Brief: Write the data out again exactly, dropping any images it holds.

Dataset excerpt:
*** Block opens ***
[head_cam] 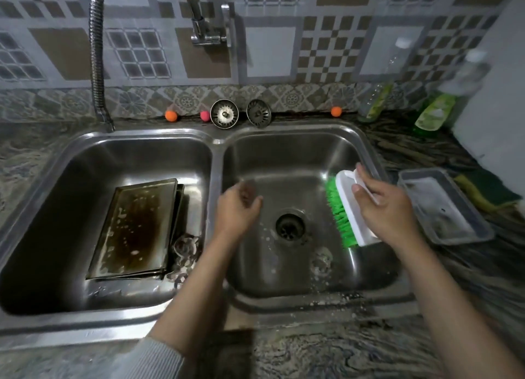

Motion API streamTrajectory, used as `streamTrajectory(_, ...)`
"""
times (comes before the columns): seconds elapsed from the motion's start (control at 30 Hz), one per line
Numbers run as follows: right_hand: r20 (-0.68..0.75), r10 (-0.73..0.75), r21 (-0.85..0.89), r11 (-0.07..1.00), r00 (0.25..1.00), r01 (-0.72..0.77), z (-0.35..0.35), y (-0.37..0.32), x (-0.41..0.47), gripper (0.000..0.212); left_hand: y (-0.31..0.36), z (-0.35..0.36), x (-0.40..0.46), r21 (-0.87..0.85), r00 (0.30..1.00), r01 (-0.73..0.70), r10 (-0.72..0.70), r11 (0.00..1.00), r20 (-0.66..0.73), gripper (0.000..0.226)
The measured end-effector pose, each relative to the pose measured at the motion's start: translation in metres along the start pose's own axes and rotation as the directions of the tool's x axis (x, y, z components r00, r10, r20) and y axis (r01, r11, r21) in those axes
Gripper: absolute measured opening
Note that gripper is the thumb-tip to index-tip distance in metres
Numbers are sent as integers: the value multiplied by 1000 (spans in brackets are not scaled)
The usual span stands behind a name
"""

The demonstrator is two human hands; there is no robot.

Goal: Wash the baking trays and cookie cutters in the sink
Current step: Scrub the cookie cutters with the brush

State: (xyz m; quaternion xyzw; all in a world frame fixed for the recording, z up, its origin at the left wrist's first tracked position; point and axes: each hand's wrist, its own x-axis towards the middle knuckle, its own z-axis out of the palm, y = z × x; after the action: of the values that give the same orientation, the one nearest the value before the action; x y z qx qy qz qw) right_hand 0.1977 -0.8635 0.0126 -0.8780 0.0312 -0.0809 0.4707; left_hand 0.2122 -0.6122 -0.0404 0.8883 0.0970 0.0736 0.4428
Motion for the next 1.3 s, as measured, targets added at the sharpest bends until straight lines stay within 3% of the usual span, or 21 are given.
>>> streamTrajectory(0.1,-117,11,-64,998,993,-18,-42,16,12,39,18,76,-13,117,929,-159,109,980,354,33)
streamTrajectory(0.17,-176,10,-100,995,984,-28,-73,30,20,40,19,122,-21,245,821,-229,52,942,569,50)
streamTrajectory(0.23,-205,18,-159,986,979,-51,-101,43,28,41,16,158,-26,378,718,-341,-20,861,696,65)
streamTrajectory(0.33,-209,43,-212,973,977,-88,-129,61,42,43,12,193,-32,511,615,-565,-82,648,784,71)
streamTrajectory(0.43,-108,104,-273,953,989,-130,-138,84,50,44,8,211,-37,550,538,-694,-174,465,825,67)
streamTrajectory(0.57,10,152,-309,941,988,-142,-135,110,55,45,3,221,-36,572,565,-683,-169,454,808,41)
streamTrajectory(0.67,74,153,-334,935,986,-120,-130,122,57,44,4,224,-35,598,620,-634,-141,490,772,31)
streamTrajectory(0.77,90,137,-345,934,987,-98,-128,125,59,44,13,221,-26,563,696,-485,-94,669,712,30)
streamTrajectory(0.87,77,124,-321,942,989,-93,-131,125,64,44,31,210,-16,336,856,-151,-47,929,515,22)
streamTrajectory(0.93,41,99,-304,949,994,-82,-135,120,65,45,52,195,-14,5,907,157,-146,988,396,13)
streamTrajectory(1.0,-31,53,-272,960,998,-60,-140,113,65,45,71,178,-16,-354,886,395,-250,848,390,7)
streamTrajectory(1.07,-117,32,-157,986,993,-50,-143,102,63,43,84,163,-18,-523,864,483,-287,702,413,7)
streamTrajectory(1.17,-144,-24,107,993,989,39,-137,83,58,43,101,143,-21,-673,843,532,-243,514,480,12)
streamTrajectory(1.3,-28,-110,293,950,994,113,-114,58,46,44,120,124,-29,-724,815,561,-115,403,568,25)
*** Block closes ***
Solution for this exercise:
[head_cam] 

Motion API streamTrajectory, used as `streamTrajectory(_, ...)`
"""
times (comes before the columns): seconds elapsed from the motion's start (control at 30 Hz), one per line
Numbers run as follows: right_hand: r20 (-0.68..0.75), r10 (-0.73..0.75), r21 (-0.85..0.89), r11 (-0.07..1.00), r00 (0.25..1.00), r01 (-0.72..0.77), z (-0.35..0.35), y (-0.37..0.32), x (-0.41..0.47), gripper (0.000..0.212); left_hand: y (-0.31..0.36), z (-0.35..0.36), x (-0.40..0.46), r21 (-0.87..0.85), r00 (0.30..1.00), r01 (-0.73..0.70), r10 (-0.72..0.70), r11 (0.00..1.00), r20 (-0.66..0.73), gripper (0.000..0.226)
The measured end-effector pose, each relative to the pose measured at the motion's start: translation in metres along the start pose's own axes and rotation as the directions of the tool's x axis (x, y, z components r00, r10, r20) and y axis (r01, r11, r21) in those axes
Gripper: absolute measured opening
Note that gripper is the thumb-tip to index-tip distance in metres
Numbers are sent as integers: the value multiplied by 1000 (spans in brackets are not scaled)
The usual span stands behind a name
"""

The demonstrator is two human hands; there is no robot.

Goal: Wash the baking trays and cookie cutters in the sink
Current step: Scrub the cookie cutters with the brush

State: (xyz m; quaternion xyzw; all in a world frame fixed for the recording, z up, its origin at the left wrist's first tracked position; point and axes: each hand's wrist, its own x-axis towards the middle knuckle, its own z-axis out of the palm, y = z × x; after the action: of the values that give the same orientation, the one nearest the value before the action; x y z qx qy qz qw) right_hand 0.1977 -0.8635 0.0126 -0.8780 0.0312 -0.0809 0.4707; left_hand 0.2122 -0.6122 -0.0404 0.8883 0.0970 0.0736 0.4428
Motion for the next 1.3 s, as measured, targets added at the sharpest bends until straight lines stay within 3% of the usual span, or 21 are given.
>>> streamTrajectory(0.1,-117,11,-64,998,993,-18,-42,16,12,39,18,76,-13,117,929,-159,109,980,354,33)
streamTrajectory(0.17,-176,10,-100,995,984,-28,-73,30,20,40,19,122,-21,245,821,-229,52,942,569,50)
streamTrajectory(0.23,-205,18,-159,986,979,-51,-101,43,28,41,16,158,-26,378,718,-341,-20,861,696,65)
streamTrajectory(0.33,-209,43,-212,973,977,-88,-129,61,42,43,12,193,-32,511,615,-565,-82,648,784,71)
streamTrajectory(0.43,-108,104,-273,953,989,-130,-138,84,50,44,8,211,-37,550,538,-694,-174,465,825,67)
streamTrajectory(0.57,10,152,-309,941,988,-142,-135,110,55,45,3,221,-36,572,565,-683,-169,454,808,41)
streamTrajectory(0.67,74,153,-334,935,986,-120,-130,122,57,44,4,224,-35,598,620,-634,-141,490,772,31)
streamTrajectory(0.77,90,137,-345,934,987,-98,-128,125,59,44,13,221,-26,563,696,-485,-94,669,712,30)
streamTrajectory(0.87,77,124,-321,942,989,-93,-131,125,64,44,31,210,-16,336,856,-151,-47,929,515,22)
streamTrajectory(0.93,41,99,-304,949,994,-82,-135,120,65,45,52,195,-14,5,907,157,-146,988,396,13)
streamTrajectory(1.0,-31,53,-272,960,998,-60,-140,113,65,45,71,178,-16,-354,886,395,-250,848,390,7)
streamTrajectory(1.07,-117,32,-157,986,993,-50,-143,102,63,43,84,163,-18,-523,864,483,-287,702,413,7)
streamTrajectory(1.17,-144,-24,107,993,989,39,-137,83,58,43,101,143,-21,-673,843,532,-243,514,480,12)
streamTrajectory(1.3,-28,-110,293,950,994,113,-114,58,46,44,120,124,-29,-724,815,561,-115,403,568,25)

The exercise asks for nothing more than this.